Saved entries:
_ _ _

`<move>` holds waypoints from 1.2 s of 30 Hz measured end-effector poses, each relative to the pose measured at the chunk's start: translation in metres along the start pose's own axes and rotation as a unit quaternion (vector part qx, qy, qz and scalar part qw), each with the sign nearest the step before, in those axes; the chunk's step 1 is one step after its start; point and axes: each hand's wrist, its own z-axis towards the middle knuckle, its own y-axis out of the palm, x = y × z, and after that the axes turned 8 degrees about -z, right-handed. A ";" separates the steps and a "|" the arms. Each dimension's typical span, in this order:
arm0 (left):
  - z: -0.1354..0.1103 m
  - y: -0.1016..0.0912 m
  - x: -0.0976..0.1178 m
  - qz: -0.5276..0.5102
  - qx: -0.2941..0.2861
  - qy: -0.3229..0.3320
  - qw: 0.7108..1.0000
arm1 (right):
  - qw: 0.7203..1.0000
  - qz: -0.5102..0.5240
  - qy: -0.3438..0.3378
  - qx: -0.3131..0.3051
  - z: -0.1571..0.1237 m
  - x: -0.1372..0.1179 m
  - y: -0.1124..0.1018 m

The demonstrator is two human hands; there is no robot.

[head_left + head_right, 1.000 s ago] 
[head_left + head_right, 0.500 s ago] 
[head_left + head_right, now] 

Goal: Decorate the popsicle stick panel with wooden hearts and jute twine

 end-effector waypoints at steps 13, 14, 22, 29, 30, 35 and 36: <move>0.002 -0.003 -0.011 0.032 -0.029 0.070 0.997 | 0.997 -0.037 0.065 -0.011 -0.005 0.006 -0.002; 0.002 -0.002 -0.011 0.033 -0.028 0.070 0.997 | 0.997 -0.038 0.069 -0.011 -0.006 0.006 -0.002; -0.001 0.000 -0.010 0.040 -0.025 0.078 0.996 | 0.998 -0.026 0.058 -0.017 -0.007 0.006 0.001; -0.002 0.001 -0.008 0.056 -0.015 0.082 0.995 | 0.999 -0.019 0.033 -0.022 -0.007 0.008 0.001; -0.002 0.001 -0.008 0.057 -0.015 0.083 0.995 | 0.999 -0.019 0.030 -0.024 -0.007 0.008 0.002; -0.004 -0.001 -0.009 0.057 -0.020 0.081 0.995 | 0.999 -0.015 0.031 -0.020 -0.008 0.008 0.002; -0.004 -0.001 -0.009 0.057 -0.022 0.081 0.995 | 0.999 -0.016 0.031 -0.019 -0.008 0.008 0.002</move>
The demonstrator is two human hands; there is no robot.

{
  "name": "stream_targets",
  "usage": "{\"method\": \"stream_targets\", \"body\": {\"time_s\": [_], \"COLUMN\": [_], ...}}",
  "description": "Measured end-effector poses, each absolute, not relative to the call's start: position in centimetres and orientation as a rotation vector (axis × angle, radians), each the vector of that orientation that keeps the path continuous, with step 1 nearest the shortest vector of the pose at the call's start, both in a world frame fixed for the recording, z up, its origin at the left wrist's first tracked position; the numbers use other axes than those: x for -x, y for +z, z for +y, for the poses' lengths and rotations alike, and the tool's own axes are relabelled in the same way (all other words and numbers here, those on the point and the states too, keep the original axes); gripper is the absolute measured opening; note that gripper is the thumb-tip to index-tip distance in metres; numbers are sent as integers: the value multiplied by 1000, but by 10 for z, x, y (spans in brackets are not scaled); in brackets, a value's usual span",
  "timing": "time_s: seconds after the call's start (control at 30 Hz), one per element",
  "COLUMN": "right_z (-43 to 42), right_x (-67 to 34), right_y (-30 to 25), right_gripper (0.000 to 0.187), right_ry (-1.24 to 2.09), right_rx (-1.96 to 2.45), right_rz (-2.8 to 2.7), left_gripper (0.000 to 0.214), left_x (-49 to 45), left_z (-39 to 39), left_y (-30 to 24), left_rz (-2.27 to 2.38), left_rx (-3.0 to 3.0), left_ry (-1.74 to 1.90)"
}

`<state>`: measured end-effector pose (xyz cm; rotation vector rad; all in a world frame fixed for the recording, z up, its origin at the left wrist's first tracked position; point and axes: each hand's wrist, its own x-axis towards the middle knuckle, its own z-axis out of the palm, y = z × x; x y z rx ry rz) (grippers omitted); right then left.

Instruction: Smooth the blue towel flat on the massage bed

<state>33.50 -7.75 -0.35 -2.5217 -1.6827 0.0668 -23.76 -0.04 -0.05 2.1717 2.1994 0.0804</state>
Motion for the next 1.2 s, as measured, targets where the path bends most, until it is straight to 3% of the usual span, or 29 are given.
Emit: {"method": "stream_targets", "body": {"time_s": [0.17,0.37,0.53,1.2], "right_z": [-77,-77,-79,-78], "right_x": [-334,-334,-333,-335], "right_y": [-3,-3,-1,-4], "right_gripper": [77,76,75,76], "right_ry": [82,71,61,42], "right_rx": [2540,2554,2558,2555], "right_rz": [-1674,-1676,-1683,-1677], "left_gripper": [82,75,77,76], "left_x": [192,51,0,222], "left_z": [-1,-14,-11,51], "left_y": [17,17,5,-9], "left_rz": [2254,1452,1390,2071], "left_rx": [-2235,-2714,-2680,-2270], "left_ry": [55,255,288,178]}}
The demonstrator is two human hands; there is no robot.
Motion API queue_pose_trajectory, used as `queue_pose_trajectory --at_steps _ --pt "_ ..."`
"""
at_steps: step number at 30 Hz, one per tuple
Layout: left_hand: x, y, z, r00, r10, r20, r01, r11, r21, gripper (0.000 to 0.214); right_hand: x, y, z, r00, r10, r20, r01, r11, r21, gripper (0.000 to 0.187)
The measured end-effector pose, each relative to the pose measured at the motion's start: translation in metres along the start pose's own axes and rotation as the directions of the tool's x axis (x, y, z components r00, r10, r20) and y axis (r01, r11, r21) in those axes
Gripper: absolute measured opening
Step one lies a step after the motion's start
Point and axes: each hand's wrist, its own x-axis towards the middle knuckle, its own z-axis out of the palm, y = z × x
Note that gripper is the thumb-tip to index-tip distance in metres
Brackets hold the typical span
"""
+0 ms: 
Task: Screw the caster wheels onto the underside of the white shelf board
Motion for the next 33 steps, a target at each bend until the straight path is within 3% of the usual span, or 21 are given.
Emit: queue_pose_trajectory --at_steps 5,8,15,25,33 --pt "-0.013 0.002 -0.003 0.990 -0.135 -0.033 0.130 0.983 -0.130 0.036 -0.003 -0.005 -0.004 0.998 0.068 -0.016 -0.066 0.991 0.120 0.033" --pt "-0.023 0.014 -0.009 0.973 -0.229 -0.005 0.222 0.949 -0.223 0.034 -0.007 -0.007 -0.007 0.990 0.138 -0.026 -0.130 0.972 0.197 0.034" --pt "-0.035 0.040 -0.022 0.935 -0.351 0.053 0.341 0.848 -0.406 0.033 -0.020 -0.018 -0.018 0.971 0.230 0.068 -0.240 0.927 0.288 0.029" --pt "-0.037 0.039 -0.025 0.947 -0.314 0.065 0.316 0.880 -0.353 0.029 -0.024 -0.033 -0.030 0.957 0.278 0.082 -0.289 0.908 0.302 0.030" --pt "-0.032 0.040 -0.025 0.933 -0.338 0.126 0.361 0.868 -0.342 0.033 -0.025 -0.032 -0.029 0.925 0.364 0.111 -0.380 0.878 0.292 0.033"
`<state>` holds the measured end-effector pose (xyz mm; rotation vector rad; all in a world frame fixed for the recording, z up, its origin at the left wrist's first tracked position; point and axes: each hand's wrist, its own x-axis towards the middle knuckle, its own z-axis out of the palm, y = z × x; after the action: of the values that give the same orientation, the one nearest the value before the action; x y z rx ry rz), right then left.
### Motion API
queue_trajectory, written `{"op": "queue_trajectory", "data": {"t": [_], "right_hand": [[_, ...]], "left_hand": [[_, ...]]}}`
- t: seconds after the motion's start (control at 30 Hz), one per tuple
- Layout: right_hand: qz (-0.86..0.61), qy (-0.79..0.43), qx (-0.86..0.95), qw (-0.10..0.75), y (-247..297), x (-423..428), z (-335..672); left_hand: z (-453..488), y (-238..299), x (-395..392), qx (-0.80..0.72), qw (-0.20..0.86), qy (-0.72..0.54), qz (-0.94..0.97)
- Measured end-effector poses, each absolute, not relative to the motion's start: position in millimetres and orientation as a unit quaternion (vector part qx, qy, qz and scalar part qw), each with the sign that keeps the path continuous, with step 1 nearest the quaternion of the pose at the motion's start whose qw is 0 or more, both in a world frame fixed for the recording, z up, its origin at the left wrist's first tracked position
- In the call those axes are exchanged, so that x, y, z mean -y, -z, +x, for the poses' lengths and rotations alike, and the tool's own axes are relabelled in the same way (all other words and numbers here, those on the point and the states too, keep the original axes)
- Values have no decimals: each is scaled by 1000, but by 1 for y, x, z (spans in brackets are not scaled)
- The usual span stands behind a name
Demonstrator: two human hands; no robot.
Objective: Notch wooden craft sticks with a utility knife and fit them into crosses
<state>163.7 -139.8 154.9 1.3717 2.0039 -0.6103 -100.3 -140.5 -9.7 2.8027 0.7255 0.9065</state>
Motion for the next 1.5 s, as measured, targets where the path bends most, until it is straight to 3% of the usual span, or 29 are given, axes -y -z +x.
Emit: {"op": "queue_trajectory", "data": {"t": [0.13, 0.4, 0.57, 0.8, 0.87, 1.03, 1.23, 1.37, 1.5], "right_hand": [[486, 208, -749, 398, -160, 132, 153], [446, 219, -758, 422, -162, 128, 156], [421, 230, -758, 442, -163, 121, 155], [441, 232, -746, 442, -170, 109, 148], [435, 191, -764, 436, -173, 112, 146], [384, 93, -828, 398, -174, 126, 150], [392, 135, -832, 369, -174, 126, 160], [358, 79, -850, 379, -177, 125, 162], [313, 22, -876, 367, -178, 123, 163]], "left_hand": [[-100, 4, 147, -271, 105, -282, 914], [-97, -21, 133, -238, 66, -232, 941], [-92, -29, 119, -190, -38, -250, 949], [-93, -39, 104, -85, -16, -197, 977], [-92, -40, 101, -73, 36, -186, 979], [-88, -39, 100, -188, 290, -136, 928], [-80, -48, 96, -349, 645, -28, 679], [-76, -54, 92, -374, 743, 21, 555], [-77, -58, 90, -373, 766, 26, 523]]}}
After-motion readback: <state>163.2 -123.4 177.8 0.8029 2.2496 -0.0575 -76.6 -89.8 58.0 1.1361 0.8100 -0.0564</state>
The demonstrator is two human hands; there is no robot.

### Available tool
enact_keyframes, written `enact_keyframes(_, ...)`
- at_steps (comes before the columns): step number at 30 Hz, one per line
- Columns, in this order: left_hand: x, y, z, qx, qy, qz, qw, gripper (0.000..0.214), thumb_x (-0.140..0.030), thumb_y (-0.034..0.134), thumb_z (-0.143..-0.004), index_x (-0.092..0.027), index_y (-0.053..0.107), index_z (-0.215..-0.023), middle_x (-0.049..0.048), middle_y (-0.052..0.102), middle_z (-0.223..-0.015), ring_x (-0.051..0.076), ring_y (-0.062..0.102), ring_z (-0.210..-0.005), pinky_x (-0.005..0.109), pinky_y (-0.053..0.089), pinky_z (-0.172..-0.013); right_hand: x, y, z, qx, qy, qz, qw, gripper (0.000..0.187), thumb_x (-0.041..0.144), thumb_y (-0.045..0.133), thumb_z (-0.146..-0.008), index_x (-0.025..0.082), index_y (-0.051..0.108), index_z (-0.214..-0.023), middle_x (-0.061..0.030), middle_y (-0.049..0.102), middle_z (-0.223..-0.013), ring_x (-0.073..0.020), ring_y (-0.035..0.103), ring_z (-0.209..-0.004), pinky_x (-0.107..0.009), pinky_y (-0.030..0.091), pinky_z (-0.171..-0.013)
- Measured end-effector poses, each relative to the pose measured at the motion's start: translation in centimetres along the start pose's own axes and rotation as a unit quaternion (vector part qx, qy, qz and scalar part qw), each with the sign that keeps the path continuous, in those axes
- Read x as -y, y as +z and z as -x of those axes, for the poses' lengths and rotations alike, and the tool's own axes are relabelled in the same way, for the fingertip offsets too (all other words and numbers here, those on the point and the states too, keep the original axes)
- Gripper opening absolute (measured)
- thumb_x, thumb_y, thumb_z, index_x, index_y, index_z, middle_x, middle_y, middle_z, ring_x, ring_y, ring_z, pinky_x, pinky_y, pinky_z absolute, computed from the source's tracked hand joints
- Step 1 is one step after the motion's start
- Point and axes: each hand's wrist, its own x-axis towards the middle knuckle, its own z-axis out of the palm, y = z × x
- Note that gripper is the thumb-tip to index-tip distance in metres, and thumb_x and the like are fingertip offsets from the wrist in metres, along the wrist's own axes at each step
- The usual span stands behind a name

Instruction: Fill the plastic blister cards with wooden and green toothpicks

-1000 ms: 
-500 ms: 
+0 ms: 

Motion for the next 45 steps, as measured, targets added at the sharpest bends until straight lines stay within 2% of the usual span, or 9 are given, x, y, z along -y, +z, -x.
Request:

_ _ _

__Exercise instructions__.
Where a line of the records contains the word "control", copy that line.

__Solved exercise__.
  "timing": "time_s: seconds after the call's start (control at 30 Hz), one per element",
- t: seconds after the motion's start (control at 30 Hz), one per tuple

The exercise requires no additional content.